Job Stores#

Note

This guide presumes you already have basic understanding of how to create configuration TOML files and how to specify them when launching Farm services. The sample TOML configurations below are only the snippets required to specify and configure a Job Store and are meant to be included as part of a service’s overall configuration file.

Introduction#

Job Definitions are what define the types of workloads (job types) that a Farm instance is able to execute. They provide the meta-data used by Farm Agents to initiate a task on the local system. A Farm Agent can only accept tasks for job types it has a job definition for. Farm Agents can be configured to “store” job definitions in a locally accessible folder or from a remote service. In addition, the Farm Queue Job service can be configured to “store” job definitions locally or on a Redis server.

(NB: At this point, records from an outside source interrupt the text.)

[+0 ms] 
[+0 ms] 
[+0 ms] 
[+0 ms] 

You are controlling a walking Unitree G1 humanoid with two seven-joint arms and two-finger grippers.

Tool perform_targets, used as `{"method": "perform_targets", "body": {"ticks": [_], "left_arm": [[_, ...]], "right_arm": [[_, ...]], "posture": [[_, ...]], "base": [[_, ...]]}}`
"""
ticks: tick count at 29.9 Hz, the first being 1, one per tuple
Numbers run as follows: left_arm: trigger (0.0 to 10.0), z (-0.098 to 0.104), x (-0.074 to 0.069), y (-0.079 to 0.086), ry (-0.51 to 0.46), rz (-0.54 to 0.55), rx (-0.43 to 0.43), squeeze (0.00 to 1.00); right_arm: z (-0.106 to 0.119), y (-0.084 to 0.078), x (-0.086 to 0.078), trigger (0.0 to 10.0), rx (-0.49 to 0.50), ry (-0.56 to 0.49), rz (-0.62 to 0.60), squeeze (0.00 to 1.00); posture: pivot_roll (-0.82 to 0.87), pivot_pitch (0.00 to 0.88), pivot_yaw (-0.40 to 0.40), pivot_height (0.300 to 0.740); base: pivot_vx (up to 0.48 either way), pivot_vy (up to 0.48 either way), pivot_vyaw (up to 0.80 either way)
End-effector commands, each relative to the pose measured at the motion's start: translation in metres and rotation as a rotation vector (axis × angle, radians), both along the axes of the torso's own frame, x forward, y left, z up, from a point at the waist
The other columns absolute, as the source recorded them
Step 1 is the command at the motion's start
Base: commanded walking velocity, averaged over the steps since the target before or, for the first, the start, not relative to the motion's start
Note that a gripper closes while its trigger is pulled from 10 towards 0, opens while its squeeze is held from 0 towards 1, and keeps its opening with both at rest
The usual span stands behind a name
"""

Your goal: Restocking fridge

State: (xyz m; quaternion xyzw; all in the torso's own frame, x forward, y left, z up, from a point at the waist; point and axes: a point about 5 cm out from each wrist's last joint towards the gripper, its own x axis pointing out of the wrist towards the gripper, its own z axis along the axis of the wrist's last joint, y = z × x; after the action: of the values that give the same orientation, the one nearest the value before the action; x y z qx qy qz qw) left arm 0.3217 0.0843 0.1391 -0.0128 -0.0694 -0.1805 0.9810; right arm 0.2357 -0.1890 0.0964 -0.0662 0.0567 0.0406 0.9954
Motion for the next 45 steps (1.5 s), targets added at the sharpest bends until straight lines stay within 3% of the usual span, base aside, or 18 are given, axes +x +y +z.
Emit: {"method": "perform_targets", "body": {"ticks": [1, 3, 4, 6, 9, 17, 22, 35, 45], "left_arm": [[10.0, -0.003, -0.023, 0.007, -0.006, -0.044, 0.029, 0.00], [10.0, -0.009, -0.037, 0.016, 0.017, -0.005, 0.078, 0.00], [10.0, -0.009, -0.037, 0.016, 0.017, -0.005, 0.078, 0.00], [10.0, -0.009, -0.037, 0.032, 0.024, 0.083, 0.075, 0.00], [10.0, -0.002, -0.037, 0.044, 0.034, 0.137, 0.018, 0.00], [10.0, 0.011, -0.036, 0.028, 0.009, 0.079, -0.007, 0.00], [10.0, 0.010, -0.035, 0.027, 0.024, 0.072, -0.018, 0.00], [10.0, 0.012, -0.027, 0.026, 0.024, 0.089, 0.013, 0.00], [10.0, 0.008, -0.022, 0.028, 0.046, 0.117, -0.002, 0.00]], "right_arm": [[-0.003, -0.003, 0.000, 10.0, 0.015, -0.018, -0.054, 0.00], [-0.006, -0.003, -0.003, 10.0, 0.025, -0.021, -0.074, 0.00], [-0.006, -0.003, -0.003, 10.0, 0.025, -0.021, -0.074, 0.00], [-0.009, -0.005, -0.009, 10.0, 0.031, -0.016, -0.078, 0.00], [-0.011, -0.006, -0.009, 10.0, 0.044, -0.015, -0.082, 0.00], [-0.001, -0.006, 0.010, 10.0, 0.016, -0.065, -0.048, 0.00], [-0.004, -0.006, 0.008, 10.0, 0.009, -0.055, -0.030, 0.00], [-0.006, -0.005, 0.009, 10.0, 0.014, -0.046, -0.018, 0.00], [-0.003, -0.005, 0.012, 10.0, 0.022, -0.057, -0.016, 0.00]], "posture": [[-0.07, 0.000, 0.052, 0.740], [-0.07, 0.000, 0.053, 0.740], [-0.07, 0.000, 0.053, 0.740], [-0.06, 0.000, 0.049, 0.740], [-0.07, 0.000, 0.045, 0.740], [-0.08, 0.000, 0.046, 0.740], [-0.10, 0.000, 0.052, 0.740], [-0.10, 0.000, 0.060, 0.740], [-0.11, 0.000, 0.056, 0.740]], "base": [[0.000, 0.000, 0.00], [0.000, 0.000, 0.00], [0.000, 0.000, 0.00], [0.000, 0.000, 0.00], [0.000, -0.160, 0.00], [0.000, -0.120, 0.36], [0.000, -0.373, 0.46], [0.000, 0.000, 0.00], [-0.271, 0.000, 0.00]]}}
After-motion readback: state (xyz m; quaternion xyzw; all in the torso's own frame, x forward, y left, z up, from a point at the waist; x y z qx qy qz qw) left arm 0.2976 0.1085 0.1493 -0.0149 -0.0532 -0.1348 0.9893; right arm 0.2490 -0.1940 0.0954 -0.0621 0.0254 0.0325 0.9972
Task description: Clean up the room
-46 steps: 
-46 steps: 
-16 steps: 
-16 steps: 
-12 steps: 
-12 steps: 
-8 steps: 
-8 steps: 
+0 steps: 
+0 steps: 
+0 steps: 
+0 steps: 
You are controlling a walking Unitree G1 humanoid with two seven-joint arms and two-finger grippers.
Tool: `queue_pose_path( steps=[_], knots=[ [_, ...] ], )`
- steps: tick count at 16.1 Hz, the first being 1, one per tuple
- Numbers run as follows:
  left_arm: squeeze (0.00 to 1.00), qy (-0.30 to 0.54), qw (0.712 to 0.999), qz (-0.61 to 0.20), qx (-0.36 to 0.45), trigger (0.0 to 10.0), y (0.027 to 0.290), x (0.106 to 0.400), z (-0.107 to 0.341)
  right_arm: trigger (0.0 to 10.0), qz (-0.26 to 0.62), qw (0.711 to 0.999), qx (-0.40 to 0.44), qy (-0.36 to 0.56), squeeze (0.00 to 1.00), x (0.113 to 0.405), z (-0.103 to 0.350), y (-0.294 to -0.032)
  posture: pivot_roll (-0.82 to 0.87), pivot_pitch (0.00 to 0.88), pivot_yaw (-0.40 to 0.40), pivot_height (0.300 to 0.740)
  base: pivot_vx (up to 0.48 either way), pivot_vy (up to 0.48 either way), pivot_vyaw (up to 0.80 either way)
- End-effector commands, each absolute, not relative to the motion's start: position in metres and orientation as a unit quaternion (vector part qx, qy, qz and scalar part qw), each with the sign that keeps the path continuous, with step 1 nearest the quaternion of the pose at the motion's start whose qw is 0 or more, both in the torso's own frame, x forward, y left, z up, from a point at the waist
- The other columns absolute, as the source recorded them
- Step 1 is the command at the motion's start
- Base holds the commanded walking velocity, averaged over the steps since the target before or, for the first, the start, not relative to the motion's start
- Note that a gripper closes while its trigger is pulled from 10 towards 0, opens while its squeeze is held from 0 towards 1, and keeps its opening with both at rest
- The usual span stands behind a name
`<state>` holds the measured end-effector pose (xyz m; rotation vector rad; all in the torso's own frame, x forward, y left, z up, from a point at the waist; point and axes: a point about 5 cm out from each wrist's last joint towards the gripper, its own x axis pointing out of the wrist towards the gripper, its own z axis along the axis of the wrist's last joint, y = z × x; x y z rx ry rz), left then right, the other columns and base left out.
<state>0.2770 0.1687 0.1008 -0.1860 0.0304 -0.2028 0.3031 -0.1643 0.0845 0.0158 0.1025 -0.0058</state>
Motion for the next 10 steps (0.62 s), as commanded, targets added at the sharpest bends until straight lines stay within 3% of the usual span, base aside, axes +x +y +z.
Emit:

The locations where Job Definitions are stored are conveniently called Job Stores. There are several types of Job Stores provided with Farm allowing you to choose the best method for managing Job Definitions based upon the types of workloads and heterogeneity of your Farm Agents. The two most commonly used are the DirectoryJobStore and RemoteJobStore. In addition, there is a RedisJobStore where scalability and resilience are critical.

Why Have Job Stores#

In order for a Farm Agent to be able to accept a task, it must have the job definition that matches the task’s job type in order to initiate its execution.

Job Definitions contain metadata such as the command to execute, the working directory it should execute in, environment variables, etc. If all Farm Agents have exactly the same system configuration and execution environment, it is possible that the same definition will suffice for all agents, which is certainly true in some cases. However, when running in mixed environments, or where there is a desire to allocate only certain Farm Agents to certain job types, having flexibility in how job definitions are stored is required.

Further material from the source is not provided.